Linn concludes that while the officer corps shares a unifying ethic and ideology, it has never shared a unifying philosophy of war. In fact the author argues that the Army's thinkers generally fall into three groups with a differing approach to war. First are the Guardians, who said the war was an art and science, but that the art succeeded primarily through the application of science. The second group is the Heroes (read George S. Patton); they believe success in war depends on the human element and they reduced war to the idea of it being armed violence directed towards the achievement of an end. The last group is called the managers (read George C. Marshall and Dwight Eisenhower); this group believes superior administration, resources, and detailed planning secure victory.
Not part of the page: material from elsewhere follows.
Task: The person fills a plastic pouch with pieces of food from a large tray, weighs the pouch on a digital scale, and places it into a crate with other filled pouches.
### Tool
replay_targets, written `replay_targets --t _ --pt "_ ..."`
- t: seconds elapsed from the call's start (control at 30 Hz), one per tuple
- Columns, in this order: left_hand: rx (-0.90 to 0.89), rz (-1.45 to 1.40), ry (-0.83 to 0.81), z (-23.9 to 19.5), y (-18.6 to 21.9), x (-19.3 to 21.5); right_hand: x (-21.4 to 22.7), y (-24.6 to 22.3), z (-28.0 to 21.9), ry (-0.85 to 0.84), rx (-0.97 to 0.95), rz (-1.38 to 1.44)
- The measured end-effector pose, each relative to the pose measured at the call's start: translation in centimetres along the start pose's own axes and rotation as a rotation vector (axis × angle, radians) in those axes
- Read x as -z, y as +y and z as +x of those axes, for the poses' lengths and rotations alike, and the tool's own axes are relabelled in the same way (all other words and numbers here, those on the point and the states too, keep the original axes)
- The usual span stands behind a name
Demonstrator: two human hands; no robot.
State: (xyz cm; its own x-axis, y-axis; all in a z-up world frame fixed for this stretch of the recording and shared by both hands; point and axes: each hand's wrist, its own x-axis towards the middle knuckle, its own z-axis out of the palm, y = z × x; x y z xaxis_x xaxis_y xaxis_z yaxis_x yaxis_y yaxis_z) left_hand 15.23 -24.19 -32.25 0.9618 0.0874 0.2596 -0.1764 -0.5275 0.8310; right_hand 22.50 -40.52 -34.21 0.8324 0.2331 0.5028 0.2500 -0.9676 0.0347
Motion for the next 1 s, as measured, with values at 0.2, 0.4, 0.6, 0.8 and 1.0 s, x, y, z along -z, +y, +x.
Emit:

Linn's historical approach is to analyze the writings of a variety of military authors and theorists IN BETWEEN WARS and then explore how the various groups interpreted previous wars and developed recommendations on what needed to be done to prepare for their version of what war would be. In other words this history is more a review of military thinking vice a review of war. In this sense the book makes for interesting reading simply because it is not a traditional approach to analyzing how the US Army fights. At the same time I believe Linn does make pretty good argument that if you want to understand how the Army fights, you need to know how it prepared.

The only issue I have is that I believe his intellectual framework for grouping military thinkers is a bit simplistic. Although intellectually you may be able to group them, in practice no single approach is a war winner; it is the mix, depending on a given situation, that leads to success or failure. Although one may prefer a Patton to an Eisenhower, it's doubtful WWII could have been won without the successful combination of the two (and many others).

The bottom line is that I would recommend this book to anyone studying how the US Army fights, in addition to more traditional war and battle histories, in order to have better understanding of an American way of war.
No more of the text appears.